WHILE I'M ASKING YOU ABOUT PEOPLE, I ASKED YOU ABOUT BARNETT AND I ASKED YOU ABOUT JOHNSON HERE, I'LL ASK YOU ABOUT JAMES MEREDITH I MEAN WHAT DID YOU THINK OF THIS, OF THIS MAN WHO—MAKING THIS CASE?

John McLaurin:

Meredith never has amounted to anything. He's uh, the last I heard he had a, a bar or eating establishment over in Jackson.

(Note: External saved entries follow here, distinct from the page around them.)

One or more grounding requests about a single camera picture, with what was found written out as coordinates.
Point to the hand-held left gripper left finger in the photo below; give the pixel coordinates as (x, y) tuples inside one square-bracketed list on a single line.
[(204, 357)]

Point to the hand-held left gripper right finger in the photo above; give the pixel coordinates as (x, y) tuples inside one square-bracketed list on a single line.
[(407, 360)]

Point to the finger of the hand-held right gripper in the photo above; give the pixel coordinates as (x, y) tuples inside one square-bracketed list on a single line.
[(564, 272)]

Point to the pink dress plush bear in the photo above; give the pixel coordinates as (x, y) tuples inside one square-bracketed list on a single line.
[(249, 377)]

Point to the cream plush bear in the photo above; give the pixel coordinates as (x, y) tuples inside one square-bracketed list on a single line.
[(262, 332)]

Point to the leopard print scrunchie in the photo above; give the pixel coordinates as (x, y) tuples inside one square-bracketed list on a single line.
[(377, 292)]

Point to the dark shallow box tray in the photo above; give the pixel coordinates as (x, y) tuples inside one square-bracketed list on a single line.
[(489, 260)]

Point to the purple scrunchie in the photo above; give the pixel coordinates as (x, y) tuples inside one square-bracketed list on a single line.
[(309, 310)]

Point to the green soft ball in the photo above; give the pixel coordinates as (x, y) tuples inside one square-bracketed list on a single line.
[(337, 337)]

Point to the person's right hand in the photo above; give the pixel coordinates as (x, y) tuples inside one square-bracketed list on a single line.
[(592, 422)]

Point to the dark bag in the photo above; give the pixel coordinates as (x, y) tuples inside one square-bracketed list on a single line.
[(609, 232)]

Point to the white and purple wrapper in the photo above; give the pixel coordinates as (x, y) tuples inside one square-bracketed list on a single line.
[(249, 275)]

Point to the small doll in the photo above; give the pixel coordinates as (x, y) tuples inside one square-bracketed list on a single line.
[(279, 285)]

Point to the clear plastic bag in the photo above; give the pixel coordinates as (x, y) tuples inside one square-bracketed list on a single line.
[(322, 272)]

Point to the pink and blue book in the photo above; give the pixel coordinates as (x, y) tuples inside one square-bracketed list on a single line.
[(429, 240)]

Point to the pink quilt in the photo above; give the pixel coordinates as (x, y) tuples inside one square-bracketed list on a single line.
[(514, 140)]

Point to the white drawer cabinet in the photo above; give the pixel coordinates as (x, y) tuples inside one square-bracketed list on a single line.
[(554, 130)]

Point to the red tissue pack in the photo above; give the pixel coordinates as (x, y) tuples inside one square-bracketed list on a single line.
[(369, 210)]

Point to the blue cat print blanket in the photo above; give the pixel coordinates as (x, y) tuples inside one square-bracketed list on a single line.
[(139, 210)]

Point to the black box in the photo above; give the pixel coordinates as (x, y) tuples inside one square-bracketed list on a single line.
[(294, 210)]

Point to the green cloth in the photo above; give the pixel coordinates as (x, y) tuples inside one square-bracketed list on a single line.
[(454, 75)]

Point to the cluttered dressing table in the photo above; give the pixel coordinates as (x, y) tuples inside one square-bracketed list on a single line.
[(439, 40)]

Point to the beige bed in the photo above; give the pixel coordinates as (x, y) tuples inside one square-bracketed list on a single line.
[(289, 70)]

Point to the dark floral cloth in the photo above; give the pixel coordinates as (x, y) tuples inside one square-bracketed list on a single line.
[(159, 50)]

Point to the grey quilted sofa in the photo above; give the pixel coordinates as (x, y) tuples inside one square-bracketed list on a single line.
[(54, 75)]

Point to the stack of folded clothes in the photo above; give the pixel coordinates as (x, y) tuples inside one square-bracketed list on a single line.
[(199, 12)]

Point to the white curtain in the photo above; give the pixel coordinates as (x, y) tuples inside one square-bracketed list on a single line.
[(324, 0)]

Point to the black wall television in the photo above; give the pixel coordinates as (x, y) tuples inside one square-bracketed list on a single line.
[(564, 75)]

Uh, possibly he's moved out of the state now, but I, he never has, this is the only uh big impression that he's ever made to my knowledge in his lifetime.

QUESTION 50
INTERVIEWER:

WHAT DID YOU THINK ABOUT HIM AT THAT TIME? DID YOU THINK THAT HE WAS DOING IT JUST TO MAKE TROUBLE?

John McLaurin:

Oh, I thought he was doing it as a, as a plant so to speak. I thought that James Meredith was a plant and he was uh, uh carrying this out to uh, as an assignment.

QUESTION 51
INTERVIEWER:

COULD YOU, COULD YOU TELL ME AN ASSIGNMENT FOR WHOM? DID YOU HAVE ANY SENSE?

John McLaurin:

From the left wing crowd in this country.

QUESTION 52
INTERVIEWER:

COULD YOU MAKE, COULD YOU MAKE THAT A WHOLE SENTENCE? [overlap] DID YOU FEEL THE WHOLE CIVIL RIGHTS MOVEMENT OR THE NAACP OR LEFT WING?

John McLaurin:

Yeah. I didn't, of course I was not in a position to know who planted James Meredith. I was not on the inside of that, of that crowd, but it was my impression all along that James Meredith was not doing this solely and alone on the part of James Meredith. That he was planted to do it.

QUESTION 53
INTERVIEWER:

LET ME STOP FOR A MOMENT LET ME THINK ABOUT THIS. LET ME THINK IF I …

John McLaurin:

I blame of course, the federal government for the violence that occurred up there. Through the marshals they sent some inexperienced marshals up and probably one of those inexperienced marshals was the one that fired the tear gas canister which started the, the rioting. Now, the people here in this state resented the Kennedys trying to push this thing down uh, their throats. And uh, they blame the Kennedys through the marshals for the occurrence.

QUESTION 54
INTERVIEWER:

WELL THAT'S TERRIFIC. UM, IF YOU DON'T THINK YOU HAVE ANYTHING ELSE I THINK THAT WE'RE DONE.

John McLaurin:

All right.

QUESTION 55
INTERVIEWER:

JUST, WAIT, WAIT, WE GOTTA UNMIC YOU HERE, HOLD ON.

CAMERA CREW MEMBER:

ROOM TONE FOR MCLAURIN INTERVIEW WITH APPROXIMATELY 30 SECONDS OF CAMERA. CAMERA BEGINS HERE… END ROOM TONE.